Whether or not that information is really accurate (i.e. both what Clinton said at the time [which, to note, also appeared years ago in The Guardian] and what Prince Bandar said), the fact is that this is not only the Israel show. It is also the story of mistakes and duplicity and unreasonableness by Palestinian Arab leaders.
BBC: Israel’s new ultra-nationalist foreign minister has said it is not bound by a US-sponsored 2007 agreement to reach a peace deal with the Palestinians. “The Annapolis conference, it has no validity,” Avigdor Lieberman said.
Haaretz: A source in Prime Minister Benjamin Netanyahu’s party confirmed Wednesday that his new government intended to distance itself from U.S.-sponsored understandings on working towards a Palestinian state.

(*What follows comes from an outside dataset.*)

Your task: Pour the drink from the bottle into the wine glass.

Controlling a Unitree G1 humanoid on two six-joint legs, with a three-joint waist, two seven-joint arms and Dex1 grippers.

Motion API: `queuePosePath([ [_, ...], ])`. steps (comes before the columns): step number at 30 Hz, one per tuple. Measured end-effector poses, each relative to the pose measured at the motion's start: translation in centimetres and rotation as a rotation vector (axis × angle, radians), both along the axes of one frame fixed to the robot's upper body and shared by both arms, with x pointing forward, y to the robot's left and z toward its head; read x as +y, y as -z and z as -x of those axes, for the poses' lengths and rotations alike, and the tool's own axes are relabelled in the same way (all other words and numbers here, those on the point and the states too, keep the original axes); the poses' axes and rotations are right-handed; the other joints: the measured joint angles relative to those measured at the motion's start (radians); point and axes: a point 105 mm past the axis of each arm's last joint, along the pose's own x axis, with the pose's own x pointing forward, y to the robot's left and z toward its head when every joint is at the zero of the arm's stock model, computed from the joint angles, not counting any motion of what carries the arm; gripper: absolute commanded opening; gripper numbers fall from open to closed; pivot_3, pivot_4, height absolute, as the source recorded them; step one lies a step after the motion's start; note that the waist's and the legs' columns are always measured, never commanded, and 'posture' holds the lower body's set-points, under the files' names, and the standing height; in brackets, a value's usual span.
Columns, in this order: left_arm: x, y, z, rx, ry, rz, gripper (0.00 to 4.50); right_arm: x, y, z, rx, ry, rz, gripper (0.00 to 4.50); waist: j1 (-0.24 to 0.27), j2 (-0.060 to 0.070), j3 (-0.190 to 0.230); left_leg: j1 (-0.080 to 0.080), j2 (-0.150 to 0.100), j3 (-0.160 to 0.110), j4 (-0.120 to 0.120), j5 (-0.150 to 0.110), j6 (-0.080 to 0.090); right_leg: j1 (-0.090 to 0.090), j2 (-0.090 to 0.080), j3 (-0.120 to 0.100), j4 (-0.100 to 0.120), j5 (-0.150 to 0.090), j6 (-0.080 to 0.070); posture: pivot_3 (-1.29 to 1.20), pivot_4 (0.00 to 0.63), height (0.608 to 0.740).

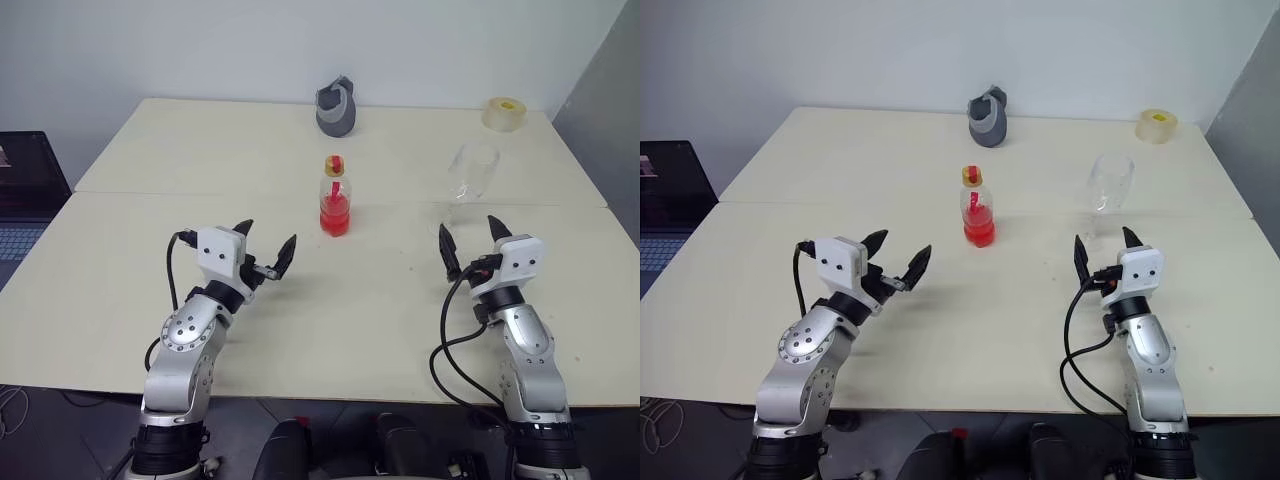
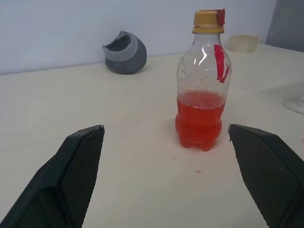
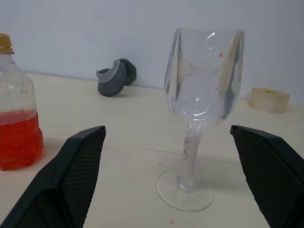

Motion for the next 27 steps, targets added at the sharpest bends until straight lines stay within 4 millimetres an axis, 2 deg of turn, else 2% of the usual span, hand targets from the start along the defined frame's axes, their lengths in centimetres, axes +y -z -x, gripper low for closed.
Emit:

Asked about ultra-nationalist Lieberman’s remark that Israel was no longer bound by the 2007 framework, the source replied: “There is no problem here. He (Lieberman) is distancing himself from the Annapolis label, as the government intends to do.”
N Friedman–
We have fairly detailed accounts of what happened in 2000-2001 in the negotiations and there’s no reason to take seriously the words of some Saudi prince who wasn’t there. Shlomo Ben-Ami is no fan of Arafat and blames him for the final breakdown and I think that’s oversimplified (based on other things I’ve read), but even Ben-Ami says the initial Camp David offer was not one that was fair to the Palestinians, yet all we heard from Clinton at that time was how far Barak had come. So Clinton’s word is worth nothing (not that anyone needed to be told that).
Donald Johnson,
We do have detailed accounts. You note that the original Israeli offer was not the most generous. That is called negotiating. So, I do not see your point.

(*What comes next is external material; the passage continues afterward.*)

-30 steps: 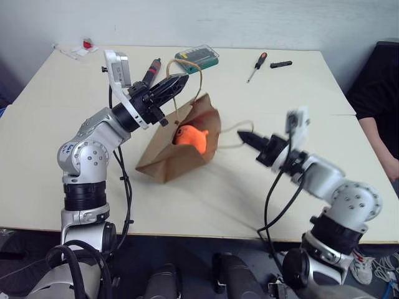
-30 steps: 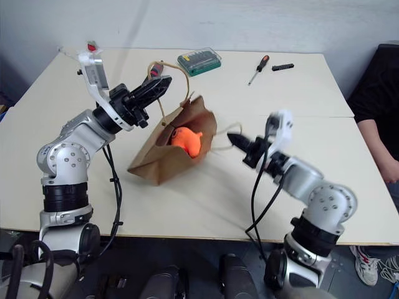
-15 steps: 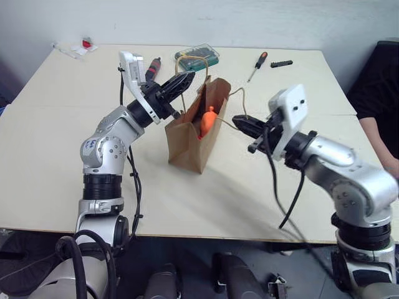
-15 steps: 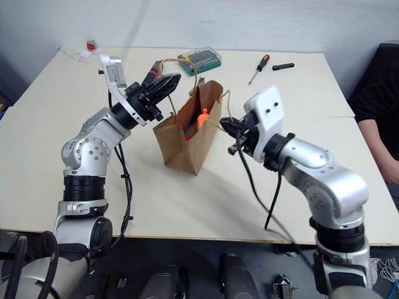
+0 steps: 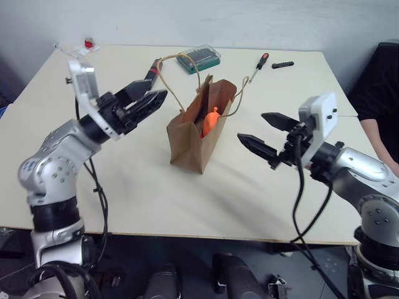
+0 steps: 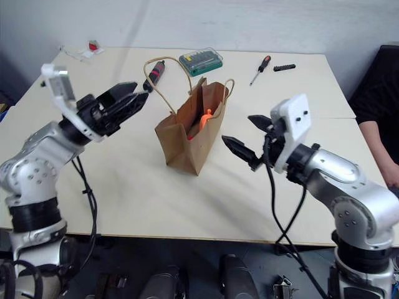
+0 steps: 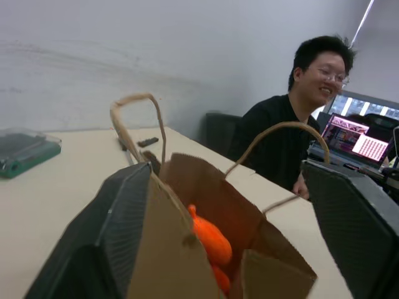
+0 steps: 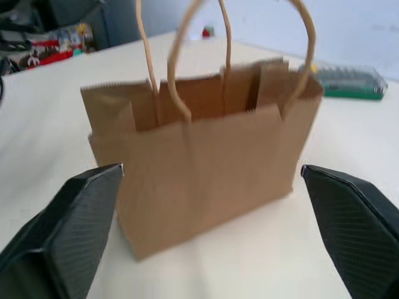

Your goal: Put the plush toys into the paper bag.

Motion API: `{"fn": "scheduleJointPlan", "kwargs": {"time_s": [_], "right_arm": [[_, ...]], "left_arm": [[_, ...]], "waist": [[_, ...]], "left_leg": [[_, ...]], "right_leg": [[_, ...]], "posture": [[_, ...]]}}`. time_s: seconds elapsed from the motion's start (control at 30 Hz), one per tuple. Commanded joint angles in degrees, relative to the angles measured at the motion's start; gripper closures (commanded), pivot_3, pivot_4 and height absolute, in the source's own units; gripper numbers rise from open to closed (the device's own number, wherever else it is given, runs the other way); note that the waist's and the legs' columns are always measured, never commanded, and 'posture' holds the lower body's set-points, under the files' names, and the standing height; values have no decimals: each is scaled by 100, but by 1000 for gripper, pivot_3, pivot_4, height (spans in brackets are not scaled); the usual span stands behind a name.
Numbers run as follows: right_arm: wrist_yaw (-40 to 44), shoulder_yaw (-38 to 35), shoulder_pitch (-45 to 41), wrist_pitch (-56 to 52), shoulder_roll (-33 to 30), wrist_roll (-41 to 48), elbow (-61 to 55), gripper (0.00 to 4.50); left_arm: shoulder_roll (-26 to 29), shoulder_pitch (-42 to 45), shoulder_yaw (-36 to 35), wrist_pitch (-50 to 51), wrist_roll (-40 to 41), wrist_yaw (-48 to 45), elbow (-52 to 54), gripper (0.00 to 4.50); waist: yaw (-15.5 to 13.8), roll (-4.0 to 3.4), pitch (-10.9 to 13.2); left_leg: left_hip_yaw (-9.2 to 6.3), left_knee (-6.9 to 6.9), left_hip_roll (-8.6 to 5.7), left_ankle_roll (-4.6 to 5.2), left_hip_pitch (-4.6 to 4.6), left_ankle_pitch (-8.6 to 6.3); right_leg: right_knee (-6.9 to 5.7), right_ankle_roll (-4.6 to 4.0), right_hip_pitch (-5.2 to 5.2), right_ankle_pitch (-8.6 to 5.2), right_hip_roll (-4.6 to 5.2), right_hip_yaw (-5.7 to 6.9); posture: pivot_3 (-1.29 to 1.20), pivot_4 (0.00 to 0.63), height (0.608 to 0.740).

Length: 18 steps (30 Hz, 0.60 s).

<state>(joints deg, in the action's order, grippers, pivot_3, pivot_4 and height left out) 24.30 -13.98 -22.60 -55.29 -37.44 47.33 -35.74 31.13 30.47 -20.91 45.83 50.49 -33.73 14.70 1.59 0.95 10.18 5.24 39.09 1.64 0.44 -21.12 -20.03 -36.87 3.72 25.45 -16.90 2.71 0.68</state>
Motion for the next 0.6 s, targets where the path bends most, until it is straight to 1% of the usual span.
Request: {"fn": "scheduleJointPlan", "kwargs": {"time_s": [0.03,0.1,0.2,0.3,0.43,0.57,0.6], "right_arm": [[181,303,134,259,-97,-270,27,0],[153,762,92,544,54,-730,405,0],[279,1335,-95,959,365,-1162,937,597],[407,1815,-395,1334,706,-1581,1463,1523],[336,2199,-837,1757,1203,-2123,2267,2875],[363,2372,-1227,2021,1611,-2497,2889,4238],[398,2398,-1295,2061,1689,-2559,2991,4471]], "left_arm": [[141,-517,195,-290,-373,58,518,57],[56,-702,428,-543,-704,123,476,57],[-172,-788,752,-840,-971,145,427,0],[-359,-795,1030,-1143,-1208,30,263,0],[-437,-760,1436,-1586,-1665,-213,-76,0],[-545,-598,1587,-1840,-1856,-329,-434,0],[-575,-570,1615,-1873,-1875,-358,-467,0]], "waist": [[-1,0,0],[-3,1,-1],[-8,2,-1],[-5,2,-1],[9,2,-1],[5,1,-1],[4,2,-1]], "left_leg": [[1,0,-1,0,4,0],[3,1,-4,-1,8,3],[5,2,-7,0,10,7],[6,2,-7,1,5,8],[6,2,-1,0,1,7],[7,3,-2,0,0,7],[7,4,-2,1,-3,7]], "right_leg": [[4,0,0,0,0,-2],[2,-1,-1,0,-1,-4],[0,-6,-2,2,-1,-6],[1,-6,2,2,-3,-5],[-7,-6,7,2,-7,-2],[-5,-6,7,2,-7,-1],[-10,-6,9,2,-7,0]], "posture": [[0,150,740],[0,150,740],[0,150,740],[0,150,740],[0,150,740],[0,150,740],[0,150,740]]}}
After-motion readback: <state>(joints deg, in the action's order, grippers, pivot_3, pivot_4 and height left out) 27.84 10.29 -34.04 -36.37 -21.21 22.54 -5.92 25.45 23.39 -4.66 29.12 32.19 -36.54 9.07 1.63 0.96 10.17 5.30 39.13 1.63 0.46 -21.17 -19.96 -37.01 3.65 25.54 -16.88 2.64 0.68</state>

As for Clinton, if we go by Robert Malley’s account, Arafat’s group was not ready for the Camp David event. So, why would Clinton compliment Arafat? And, why should I discount what Clinton said in a debriefing meeting with people like Negraponte? That makes no sense. There is no imaginable motive, in the context of such a meeting, for him to lie. And, why would Prince Bandar back up Clinton’s story, which makes the Israelis look like good guys? That seems rather unlikely.
At the very least, one might think that the settlement expansion would be halted by an Israeli side interested in a negotiated agreement.
That the expansion has accelerated speaks volumes for the intentions of successive Israeli governments.